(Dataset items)
........

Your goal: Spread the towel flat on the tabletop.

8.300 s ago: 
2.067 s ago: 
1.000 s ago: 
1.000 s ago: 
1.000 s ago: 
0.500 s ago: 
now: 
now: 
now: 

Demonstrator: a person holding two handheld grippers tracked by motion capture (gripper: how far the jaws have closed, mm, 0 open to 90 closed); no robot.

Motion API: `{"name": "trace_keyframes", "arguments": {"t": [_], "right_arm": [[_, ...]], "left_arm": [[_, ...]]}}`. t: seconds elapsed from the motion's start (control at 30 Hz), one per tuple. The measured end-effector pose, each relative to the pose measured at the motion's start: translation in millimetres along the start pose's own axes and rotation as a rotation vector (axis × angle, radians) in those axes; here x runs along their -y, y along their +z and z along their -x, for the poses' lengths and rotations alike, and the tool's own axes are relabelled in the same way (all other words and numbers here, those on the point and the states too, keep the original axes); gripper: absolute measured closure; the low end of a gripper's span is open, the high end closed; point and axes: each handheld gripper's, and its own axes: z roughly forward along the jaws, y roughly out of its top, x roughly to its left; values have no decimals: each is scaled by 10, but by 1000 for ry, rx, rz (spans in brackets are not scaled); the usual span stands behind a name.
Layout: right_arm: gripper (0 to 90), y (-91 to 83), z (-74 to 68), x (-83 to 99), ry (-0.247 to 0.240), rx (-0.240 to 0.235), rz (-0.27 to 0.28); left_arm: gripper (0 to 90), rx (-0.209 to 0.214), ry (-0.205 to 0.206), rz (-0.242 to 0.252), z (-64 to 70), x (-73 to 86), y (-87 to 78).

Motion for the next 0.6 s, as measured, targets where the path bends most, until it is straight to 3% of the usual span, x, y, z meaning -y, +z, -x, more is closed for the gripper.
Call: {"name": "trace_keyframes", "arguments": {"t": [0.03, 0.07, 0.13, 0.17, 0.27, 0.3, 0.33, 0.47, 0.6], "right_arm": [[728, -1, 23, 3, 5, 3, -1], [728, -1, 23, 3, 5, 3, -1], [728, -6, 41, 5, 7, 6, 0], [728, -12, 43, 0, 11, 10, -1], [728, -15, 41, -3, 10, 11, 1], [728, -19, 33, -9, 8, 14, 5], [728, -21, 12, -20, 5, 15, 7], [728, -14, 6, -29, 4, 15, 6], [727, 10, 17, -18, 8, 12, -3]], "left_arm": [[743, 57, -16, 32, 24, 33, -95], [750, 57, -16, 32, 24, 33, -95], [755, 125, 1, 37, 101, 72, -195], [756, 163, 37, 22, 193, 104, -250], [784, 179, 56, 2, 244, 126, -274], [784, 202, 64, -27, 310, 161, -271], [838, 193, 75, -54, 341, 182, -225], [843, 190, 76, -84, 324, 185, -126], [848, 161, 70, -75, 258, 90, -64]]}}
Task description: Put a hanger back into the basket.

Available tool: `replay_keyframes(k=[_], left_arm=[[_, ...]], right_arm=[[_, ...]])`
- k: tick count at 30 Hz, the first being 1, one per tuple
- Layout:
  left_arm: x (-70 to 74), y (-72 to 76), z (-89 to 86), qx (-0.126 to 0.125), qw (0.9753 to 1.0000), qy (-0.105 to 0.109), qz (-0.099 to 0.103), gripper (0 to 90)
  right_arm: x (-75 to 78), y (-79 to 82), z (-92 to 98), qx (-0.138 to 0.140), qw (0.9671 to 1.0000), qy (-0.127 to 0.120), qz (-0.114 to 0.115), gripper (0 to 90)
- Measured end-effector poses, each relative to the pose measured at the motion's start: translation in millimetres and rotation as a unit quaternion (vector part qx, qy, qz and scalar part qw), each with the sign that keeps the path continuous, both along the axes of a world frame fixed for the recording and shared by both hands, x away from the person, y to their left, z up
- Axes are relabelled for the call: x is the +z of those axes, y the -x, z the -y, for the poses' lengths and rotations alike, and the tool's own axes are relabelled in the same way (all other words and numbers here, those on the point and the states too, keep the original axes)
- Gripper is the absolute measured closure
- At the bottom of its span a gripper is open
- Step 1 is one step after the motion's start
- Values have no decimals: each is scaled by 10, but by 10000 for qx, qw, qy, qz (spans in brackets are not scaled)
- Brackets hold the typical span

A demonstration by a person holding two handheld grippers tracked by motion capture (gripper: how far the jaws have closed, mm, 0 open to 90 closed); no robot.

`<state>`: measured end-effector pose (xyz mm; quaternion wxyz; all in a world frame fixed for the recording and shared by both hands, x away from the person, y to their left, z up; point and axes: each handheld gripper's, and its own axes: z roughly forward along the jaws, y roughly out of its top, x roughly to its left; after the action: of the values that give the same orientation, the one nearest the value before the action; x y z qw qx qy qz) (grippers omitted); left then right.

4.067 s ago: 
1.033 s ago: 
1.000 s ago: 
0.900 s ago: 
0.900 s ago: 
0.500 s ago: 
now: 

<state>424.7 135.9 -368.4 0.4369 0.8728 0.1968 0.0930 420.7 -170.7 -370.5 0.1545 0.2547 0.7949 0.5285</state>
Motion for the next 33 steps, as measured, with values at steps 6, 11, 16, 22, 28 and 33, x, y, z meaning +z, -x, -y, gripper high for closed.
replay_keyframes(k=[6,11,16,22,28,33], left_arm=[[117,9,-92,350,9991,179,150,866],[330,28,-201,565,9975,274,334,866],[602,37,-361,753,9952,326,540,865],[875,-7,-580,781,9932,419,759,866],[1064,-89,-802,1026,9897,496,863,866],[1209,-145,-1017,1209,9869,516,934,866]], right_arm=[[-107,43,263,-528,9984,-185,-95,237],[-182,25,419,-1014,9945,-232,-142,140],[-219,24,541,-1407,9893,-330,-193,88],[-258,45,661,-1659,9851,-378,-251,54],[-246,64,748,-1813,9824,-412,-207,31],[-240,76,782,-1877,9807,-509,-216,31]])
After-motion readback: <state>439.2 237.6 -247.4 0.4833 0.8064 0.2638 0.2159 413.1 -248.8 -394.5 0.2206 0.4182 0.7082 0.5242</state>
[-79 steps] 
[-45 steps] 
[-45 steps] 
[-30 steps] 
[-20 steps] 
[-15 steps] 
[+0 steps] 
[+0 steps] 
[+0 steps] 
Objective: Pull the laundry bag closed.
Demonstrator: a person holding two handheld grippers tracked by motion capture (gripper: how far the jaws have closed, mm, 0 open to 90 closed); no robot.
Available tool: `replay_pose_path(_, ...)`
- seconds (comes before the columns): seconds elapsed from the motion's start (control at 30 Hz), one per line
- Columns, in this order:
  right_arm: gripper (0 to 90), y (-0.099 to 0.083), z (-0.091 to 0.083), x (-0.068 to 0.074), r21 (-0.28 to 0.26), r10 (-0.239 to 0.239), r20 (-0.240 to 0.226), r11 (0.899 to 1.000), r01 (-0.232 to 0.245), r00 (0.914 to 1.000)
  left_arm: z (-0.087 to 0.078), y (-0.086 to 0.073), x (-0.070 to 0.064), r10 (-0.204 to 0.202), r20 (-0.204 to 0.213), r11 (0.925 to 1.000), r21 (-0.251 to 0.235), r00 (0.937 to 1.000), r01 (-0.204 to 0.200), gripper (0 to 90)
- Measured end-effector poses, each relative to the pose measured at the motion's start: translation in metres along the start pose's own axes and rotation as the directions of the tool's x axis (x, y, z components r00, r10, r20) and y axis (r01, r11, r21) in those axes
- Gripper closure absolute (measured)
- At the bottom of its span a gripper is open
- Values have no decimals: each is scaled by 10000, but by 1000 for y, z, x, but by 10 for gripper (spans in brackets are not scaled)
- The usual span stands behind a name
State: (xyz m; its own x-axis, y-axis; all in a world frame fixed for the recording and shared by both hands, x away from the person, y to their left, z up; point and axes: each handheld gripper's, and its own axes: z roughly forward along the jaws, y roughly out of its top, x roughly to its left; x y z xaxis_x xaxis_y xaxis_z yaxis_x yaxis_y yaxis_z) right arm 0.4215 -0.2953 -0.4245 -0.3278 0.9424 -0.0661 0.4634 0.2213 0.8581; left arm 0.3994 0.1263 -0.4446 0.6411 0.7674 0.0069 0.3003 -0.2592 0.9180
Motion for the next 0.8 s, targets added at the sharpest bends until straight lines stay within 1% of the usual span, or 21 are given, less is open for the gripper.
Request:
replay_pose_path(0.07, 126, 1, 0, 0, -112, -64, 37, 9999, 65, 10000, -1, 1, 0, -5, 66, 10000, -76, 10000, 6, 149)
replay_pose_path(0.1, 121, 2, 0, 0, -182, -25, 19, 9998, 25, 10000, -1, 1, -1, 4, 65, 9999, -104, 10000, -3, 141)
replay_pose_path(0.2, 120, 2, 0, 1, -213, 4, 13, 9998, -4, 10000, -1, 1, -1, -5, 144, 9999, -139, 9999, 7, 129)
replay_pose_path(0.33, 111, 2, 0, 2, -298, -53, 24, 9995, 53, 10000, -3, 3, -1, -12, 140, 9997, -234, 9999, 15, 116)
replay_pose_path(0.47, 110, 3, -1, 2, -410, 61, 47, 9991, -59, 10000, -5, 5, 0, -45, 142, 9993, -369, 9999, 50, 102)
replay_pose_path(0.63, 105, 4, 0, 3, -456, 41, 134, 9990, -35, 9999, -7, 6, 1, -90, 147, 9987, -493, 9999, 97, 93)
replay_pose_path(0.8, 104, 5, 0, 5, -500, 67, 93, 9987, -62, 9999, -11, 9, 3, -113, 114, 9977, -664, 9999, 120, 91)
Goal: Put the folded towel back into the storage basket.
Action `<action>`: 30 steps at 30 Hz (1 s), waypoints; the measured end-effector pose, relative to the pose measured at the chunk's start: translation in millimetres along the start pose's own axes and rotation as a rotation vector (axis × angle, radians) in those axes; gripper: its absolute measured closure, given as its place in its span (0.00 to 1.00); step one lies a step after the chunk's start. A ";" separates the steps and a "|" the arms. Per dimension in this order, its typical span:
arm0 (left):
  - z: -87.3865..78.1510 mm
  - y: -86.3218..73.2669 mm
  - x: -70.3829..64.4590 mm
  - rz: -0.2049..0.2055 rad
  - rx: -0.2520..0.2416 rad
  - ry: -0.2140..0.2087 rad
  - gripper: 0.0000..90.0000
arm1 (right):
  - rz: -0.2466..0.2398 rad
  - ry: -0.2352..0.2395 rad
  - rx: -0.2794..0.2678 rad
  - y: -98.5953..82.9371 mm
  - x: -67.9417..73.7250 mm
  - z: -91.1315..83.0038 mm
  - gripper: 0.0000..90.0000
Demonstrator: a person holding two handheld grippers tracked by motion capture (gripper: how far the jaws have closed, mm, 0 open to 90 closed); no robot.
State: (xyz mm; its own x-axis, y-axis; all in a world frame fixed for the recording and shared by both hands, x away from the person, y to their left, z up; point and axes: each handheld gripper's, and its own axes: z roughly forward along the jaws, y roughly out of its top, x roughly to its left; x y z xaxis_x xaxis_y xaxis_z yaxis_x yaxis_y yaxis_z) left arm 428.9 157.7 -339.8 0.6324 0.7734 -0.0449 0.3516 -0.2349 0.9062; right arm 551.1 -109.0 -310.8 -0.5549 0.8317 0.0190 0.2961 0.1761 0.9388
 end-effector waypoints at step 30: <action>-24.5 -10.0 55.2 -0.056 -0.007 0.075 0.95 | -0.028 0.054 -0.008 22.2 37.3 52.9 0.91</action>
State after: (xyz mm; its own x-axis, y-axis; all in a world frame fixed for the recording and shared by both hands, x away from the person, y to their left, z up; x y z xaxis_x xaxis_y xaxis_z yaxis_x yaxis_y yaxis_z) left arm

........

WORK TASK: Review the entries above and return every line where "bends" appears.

RESPONSE BOX:
Motion for the next 0.6 s, as measured, targets where the path bends most, until it is straight to 3% of the usual span, x, y, z meaning -y, +z, -x, more is closed for the gripper.
Motion for the next 0.8 s, targets added at the sharpest bends until straight lines stay within 1% of the usual span, or 21 are given, less is open for the gripper.

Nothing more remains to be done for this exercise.